Ric’s Corvette was already idling in the driveway, as throaty as a movie queen. Quick perked his ears and I raised my eyebrows when we saw that Ric wasn’t the only figure unkinking a tall frame to exit the low car and greet us.
“Tallgrass!” I IDed his companion with welcome disbelief. “What lured you out of Kansas?”
Ric’s former FBI mentor hitched up the belt under his belly to match his standing position as he adjusted his straw cowboy hat into its groove in his thick black hair. Otherwise he was lean and well-done, his Native American skin seamed with sun and wind and wisdom.
Quicksilver rushed to greet him with a nudge of noses, paws momentarily braced on his shoulders like a bear’s.

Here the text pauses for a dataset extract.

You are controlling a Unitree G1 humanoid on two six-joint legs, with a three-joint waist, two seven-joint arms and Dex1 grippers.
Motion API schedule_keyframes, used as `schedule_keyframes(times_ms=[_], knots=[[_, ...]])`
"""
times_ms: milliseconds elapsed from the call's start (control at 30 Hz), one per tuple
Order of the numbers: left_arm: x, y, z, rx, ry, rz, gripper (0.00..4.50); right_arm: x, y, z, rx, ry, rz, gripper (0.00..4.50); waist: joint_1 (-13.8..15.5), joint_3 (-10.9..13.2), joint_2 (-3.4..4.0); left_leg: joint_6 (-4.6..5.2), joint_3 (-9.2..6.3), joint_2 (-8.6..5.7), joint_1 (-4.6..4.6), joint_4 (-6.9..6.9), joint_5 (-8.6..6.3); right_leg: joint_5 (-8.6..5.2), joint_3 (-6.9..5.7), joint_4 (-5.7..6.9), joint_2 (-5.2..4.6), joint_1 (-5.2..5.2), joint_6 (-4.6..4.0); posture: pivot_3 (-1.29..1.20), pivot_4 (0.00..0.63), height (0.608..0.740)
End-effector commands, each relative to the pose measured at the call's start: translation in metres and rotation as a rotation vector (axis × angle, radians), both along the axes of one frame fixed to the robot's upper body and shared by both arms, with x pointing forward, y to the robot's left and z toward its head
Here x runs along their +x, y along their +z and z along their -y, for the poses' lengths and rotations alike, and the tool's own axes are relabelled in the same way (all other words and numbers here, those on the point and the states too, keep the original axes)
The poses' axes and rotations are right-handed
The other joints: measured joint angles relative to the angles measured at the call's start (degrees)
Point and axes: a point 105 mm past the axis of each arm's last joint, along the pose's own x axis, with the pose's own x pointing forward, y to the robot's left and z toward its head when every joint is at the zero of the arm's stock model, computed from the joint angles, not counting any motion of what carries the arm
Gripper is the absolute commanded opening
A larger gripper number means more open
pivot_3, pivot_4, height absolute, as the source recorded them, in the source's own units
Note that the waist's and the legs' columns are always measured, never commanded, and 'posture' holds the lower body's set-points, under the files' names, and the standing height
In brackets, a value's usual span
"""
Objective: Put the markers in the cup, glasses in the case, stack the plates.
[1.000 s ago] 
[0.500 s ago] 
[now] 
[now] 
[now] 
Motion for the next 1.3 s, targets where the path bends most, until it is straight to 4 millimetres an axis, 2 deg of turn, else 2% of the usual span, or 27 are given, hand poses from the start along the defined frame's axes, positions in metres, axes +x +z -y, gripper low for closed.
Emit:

Both were pretty prominent in the nose department.
“So where are we all going for this breakfast outing?” I asked Ric when Quick put all fours back on the driveway. “In that car?”
“You and the dog can take Dolly.”
“I propose we take a stroll across the courtyard instead. Godfrey and Molly can lay out a spread for us all. Quicksilver’s welcome there, unlike in most restaurants.”
Ric looked from me to Quick to Leonard Tallgrass. “You’d have a chance to see some well-established CinSims at work,” he told his friend. “The ones you saw in Wichita were fresh out of the film canister.”
“Sure.” Tallgrass winked at me and Quicksilver. “If these two didn’t have blue eyes, they could almost pass as those black-and-white movie escapees. I sure didn’t know CinSims can cook.”